BEGIN Material for this task

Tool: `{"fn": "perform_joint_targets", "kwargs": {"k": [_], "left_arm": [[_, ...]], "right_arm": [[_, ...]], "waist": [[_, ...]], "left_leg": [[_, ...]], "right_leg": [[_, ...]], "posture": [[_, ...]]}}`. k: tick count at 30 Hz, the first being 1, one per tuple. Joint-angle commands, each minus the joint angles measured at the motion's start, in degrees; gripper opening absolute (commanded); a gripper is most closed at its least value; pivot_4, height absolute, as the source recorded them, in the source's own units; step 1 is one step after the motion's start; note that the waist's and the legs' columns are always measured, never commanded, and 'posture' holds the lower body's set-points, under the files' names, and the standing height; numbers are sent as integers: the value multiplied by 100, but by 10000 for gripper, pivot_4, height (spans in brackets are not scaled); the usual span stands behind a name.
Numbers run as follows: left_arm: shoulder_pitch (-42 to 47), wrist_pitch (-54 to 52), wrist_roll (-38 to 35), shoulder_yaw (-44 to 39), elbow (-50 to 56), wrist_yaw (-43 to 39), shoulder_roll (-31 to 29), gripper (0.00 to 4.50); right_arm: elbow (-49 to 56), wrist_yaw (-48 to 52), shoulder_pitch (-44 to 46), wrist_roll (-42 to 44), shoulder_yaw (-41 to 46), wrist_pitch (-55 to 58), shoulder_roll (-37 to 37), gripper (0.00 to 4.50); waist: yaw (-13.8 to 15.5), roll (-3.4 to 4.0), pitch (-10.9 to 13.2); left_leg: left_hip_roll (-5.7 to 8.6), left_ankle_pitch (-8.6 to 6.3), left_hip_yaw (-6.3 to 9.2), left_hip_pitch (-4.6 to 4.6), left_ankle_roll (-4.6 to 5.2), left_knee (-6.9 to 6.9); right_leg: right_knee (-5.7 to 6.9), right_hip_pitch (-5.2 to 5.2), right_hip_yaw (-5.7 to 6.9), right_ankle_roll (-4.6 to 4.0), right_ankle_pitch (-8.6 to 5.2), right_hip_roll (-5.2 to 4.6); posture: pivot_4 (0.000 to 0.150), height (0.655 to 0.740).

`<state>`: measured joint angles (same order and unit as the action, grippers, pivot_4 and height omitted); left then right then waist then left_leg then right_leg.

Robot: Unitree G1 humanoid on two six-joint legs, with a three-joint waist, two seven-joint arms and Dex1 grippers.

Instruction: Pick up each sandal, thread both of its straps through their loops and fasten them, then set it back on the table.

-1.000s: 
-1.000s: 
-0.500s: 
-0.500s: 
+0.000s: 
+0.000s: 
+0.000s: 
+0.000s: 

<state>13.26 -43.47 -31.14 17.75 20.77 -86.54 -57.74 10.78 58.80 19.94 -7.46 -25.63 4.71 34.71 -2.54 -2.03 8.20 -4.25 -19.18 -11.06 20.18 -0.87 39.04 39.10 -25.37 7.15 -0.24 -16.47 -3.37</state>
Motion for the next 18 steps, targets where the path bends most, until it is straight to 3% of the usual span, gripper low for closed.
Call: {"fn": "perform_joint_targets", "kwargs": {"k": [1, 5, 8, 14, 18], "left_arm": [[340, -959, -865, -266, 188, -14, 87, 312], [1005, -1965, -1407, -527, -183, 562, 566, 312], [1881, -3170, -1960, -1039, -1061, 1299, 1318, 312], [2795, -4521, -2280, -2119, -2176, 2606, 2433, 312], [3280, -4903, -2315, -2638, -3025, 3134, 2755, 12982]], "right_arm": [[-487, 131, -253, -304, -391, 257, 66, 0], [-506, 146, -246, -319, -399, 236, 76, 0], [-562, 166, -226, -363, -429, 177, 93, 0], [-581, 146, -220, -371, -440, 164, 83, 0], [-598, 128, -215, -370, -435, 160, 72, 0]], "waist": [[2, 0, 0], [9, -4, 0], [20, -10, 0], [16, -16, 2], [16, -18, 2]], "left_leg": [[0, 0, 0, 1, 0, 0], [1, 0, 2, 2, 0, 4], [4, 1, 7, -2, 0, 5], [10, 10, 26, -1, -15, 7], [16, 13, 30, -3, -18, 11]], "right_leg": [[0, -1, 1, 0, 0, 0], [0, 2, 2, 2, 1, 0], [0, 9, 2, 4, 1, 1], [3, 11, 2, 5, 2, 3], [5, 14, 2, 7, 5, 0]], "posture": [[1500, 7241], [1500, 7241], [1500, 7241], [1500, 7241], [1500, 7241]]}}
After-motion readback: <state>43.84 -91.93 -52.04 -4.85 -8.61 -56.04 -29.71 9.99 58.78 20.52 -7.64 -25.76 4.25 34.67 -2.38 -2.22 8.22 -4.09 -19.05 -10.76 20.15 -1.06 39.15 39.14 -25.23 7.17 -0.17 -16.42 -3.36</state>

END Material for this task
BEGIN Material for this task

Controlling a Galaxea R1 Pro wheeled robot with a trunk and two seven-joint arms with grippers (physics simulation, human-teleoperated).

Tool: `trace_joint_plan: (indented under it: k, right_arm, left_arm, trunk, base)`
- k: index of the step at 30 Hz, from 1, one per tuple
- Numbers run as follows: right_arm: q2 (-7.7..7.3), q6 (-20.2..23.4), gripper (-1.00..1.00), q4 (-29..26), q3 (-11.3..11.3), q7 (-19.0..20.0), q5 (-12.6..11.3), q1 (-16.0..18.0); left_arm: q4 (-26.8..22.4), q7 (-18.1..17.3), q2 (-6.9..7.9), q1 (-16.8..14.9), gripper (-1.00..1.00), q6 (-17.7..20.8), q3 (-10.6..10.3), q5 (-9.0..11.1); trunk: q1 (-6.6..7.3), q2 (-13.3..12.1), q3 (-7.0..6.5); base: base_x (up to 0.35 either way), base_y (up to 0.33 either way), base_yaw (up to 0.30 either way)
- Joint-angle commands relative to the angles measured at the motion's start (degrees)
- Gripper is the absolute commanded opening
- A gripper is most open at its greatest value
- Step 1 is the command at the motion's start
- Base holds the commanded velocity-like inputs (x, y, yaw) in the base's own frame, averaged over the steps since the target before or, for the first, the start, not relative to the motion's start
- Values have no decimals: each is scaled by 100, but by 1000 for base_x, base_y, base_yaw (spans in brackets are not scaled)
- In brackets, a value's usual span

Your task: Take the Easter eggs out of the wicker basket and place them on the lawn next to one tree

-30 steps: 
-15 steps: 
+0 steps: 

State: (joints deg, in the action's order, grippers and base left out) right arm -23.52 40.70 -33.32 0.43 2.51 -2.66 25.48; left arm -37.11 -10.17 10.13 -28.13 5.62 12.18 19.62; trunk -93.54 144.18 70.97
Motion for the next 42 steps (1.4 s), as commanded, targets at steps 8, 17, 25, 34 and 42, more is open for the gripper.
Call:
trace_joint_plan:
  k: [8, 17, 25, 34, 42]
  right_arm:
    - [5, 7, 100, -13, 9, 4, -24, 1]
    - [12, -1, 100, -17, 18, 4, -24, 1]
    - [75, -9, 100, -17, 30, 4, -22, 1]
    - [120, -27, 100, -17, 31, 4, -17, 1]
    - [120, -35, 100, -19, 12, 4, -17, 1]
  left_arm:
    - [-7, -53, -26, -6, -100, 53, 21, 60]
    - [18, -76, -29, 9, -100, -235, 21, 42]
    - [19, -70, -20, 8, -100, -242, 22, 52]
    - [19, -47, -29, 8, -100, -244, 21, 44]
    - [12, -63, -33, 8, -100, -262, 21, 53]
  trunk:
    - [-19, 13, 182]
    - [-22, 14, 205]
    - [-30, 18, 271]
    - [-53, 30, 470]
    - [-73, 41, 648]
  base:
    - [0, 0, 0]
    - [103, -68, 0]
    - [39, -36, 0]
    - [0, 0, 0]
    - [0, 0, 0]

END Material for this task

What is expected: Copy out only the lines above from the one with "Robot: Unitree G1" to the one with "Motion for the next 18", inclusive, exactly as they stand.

Answer box:
Robot: Unitree G1 humanoid on two six-joint legs, with a three-joint waist, two seven-joint arms and Dex1 grippers.

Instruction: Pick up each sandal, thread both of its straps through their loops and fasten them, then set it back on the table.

-1.000s: 
-1.000s: 
-0.500s: 
-0.500s: 
+0.000s: 
+0.000s: 
+0.000s: 
+0.000s: 

<state>13.26 -43.47 -31.14 17.75 20.77 -86.54 -57.74 10.78 58.80 19.94 -7.46 -25.63 4.71 34.71 -2.54 -2.03 8.20 -4.25 -19.18 -11.06 20.18 -0.87 39.04 39.10 -25.37 7.15 -0.24 -16.47 -3.37</state>
Motion for the next 18 steps, targets where the path bends most, until it is straight to 3% of the usual span, gripper low for closed.

No further output is needed.